Exercise brief:
Reproduce the entries below exactly, but only from the line containing "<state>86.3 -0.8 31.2" to the line containing "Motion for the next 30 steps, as", inclusive.

Start of Given data

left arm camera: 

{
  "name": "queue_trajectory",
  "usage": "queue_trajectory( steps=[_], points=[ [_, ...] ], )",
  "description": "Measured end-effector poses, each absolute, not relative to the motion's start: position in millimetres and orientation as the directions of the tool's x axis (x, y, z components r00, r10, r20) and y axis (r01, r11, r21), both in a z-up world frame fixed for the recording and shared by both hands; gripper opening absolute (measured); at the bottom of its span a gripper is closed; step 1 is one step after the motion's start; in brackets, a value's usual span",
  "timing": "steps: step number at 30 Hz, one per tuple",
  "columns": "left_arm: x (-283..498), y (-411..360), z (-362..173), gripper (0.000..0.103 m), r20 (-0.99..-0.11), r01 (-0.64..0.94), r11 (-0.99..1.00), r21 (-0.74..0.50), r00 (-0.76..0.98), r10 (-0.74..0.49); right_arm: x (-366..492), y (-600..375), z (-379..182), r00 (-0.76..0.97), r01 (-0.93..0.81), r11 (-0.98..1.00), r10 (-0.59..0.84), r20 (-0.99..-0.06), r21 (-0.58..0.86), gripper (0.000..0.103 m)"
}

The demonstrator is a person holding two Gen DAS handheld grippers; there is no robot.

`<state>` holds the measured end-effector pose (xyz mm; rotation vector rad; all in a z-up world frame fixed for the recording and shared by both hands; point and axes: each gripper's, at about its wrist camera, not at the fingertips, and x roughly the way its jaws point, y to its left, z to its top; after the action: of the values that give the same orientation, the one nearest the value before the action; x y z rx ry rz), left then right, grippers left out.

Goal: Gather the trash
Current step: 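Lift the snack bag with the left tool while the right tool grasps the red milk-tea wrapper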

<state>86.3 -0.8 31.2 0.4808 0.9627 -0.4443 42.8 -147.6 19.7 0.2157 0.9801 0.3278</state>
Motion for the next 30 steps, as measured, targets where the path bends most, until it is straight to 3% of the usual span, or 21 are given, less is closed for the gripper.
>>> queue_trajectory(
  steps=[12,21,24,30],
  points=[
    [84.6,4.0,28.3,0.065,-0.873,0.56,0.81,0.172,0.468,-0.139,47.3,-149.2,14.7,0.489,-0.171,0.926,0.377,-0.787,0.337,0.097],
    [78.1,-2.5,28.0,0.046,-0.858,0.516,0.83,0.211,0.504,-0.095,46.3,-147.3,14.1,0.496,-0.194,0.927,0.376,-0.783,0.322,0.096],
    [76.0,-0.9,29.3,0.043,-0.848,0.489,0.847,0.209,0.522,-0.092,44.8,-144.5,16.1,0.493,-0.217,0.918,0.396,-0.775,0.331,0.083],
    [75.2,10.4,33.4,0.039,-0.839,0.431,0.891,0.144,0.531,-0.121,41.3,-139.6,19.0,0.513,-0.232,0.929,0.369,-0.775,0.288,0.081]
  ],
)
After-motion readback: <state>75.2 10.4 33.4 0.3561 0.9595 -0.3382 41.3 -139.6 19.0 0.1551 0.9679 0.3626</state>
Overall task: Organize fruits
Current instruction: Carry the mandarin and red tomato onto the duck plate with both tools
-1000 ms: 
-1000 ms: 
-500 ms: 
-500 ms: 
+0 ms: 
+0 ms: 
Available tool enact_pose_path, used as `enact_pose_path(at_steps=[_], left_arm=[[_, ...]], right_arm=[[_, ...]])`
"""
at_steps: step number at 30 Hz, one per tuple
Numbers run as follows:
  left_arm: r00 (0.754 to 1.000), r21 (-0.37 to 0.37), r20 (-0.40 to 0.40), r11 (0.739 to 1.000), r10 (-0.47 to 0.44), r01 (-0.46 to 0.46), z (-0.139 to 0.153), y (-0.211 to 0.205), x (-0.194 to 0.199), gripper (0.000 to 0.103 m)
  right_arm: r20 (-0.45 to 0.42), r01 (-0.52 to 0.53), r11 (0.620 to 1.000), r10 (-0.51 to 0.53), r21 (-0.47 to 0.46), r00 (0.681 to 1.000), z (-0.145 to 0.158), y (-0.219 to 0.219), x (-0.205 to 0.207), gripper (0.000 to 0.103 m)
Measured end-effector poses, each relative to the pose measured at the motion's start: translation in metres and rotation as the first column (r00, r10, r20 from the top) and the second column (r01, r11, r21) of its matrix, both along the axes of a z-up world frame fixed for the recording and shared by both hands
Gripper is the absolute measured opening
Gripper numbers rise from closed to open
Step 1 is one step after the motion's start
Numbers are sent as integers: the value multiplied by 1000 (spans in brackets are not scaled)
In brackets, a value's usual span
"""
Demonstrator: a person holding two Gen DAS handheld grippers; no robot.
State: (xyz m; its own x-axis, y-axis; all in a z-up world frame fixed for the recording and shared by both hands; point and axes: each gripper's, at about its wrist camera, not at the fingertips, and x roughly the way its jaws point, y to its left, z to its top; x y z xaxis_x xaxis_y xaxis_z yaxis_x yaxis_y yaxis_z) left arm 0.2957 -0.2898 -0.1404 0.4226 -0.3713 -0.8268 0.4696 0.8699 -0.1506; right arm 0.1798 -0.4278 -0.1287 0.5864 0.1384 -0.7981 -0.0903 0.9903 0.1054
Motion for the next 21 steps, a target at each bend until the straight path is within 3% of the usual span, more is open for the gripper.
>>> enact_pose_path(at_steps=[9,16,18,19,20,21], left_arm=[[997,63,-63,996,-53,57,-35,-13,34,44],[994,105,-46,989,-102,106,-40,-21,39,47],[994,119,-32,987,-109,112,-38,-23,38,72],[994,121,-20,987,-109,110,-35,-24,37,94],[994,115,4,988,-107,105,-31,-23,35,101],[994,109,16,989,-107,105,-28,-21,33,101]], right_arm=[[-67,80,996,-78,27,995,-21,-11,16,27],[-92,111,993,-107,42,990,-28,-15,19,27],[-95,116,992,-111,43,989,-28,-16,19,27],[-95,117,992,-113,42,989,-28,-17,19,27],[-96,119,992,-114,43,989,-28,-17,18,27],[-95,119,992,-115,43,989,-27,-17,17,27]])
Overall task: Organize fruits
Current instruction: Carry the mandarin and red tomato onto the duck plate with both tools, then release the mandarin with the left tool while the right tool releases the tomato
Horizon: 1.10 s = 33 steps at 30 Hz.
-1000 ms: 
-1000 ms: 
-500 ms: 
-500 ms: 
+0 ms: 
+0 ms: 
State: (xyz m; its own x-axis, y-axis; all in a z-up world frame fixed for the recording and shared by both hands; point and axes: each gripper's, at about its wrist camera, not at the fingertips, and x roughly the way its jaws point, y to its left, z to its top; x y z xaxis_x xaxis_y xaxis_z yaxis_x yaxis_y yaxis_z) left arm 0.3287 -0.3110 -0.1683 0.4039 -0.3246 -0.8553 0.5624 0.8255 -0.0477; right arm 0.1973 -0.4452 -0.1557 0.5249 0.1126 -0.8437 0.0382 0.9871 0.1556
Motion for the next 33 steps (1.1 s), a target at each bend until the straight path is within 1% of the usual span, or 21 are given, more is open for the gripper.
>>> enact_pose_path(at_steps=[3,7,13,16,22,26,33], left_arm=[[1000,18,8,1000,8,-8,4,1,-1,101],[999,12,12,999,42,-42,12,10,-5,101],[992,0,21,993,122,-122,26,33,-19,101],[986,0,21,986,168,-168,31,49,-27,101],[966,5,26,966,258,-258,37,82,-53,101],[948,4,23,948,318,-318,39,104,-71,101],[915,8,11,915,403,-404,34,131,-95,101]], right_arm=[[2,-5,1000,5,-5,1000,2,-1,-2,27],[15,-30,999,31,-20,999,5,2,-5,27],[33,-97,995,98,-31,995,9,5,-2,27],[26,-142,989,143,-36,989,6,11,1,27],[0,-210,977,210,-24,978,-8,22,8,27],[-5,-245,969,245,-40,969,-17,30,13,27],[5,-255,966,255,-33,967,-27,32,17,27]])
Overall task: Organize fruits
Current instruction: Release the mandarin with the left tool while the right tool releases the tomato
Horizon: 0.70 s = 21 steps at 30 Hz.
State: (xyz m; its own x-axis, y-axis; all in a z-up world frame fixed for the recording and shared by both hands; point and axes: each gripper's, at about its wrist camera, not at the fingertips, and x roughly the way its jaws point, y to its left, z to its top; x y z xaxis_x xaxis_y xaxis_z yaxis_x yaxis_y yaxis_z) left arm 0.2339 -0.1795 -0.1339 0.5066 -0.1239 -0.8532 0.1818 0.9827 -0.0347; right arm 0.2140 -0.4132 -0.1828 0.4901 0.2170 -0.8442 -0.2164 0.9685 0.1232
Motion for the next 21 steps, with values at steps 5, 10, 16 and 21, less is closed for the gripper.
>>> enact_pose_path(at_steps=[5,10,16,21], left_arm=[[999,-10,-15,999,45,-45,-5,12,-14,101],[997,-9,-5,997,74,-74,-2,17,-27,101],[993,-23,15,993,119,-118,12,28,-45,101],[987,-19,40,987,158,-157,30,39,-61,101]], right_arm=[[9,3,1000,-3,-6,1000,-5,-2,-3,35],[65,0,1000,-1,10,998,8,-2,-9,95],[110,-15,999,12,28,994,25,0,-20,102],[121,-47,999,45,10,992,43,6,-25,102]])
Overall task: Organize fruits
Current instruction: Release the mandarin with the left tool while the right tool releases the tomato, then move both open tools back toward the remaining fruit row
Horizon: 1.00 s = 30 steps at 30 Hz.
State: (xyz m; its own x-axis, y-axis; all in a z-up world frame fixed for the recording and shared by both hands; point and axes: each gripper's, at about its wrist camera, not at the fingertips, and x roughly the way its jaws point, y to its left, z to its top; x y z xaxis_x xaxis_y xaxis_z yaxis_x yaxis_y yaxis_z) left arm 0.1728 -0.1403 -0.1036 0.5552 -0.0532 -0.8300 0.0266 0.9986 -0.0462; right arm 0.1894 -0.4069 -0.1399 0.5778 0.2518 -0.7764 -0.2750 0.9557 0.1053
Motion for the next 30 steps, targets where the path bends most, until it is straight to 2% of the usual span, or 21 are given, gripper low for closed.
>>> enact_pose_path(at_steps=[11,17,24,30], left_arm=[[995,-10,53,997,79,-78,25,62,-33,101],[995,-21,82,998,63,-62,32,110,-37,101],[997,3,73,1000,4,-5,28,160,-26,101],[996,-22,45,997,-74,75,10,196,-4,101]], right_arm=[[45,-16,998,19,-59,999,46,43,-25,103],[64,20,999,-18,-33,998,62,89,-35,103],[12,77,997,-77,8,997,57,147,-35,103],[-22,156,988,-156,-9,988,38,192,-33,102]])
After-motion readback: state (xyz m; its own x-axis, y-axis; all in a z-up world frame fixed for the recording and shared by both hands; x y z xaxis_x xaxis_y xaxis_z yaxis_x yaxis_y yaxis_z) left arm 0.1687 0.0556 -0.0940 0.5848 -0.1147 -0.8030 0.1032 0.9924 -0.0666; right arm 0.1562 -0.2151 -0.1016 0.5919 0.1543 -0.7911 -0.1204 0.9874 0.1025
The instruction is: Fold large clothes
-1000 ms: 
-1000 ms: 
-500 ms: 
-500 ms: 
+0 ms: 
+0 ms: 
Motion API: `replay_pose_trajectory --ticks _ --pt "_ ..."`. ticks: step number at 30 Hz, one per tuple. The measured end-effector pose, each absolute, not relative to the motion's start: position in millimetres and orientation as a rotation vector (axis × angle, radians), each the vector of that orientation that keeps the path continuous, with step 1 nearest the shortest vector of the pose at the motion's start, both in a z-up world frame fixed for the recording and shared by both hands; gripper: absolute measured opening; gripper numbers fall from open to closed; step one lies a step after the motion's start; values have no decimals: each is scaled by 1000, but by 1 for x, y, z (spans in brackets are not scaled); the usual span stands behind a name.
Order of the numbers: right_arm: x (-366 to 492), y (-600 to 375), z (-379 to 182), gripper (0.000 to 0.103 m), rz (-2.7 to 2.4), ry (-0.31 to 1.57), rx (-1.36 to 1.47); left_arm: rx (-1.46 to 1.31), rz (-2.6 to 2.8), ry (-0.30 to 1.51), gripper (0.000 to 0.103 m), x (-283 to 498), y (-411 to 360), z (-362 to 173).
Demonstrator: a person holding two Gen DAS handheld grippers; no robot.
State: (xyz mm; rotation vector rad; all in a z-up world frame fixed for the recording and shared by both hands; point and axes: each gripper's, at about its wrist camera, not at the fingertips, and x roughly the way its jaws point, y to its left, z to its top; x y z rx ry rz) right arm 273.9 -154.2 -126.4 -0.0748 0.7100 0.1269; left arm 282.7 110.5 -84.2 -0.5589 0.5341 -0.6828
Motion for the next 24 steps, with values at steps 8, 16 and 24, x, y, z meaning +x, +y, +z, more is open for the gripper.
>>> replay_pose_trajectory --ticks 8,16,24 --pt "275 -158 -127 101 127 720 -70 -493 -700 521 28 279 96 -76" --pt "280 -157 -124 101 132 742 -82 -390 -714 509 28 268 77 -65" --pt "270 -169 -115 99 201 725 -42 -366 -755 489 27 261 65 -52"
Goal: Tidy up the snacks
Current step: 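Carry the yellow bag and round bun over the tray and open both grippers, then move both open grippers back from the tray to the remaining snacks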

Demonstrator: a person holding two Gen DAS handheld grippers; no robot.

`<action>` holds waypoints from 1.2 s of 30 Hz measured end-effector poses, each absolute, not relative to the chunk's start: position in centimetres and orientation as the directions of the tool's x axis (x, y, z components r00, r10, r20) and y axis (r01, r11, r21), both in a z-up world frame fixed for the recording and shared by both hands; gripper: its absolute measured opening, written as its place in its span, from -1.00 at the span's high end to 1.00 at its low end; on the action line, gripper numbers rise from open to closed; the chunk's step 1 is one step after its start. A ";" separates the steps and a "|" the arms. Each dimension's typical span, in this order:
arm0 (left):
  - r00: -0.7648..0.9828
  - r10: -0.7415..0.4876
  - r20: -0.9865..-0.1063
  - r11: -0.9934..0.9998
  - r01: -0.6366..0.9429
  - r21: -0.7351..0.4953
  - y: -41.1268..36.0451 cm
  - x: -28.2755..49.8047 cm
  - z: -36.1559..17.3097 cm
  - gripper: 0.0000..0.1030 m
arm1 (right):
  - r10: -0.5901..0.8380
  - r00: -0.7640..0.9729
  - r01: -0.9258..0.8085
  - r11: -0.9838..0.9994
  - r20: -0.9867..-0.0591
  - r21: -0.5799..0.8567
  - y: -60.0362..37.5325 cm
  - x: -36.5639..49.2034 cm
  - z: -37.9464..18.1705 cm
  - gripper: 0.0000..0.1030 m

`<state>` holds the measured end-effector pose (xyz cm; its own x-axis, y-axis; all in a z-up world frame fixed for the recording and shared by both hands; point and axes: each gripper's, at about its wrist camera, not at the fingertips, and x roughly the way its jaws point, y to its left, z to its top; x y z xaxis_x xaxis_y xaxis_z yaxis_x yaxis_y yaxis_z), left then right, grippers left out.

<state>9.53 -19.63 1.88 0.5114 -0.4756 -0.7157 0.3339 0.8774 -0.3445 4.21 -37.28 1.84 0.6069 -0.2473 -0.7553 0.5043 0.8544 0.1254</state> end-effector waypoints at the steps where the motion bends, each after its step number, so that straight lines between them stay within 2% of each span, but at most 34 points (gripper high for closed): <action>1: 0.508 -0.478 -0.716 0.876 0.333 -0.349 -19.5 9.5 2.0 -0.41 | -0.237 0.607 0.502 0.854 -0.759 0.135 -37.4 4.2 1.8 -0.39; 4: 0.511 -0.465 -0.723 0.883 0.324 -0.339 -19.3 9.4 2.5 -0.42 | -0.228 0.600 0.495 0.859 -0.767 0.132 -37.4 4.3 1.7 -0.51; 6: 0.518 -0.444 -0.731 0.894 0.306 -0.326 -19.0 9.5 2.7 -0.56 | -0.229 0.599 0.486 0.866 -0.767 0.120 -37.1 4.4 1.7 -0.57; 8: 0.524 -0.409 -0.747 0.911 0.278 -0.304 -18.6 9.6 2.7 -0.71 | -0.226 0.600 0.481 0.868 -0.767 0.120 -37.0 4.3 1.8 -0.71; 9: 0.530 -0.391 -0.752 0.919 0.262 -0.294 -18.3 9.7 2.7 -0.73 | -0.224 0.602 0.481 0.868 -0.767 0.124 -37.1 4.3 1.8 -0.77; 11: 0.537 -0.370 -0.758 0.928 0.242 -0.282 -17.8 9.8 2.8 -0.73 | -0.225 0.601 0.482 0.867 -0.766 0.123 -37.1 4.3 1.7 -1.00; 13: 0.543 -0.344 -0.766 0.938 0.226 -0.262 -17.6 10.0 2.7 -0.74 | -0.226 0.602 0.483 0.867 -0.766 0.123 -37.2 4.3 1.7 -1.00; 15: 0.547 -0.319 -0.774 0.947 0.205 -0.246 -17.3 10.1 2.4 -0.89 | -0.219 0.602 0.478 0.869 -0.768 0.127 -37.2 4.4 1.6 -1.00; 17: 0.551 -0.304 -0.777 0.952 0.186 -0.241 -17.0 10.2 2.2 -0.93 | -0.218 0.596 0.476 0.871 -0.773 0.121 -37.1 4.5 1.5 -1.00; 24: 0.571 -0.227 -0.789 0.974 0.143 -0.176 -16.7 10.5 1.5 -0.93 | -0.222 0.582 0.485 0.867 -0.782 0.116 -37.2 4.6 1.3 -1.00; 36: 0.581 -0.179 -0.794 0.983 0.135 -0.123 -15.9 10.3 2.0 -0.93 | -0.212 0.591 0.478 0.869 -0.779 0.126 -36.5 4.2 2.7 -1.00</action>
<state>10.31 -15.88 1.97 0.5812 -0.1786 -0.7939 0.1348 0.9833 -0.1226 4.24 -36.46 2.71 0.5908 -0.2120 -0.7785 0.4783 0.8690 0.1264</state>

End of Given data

Task result:
<state>86.3 -0.8 31.2 0.4808 0.9627 -0.4443 42.8 -147.6 19.7 0.2157 0.9801 0.3278</state>
Motion for the next 30 steps, as measured, targets where the path bends most, until it is straight to 3% of the usual span, or 21 are given, less is closed for the gripper.

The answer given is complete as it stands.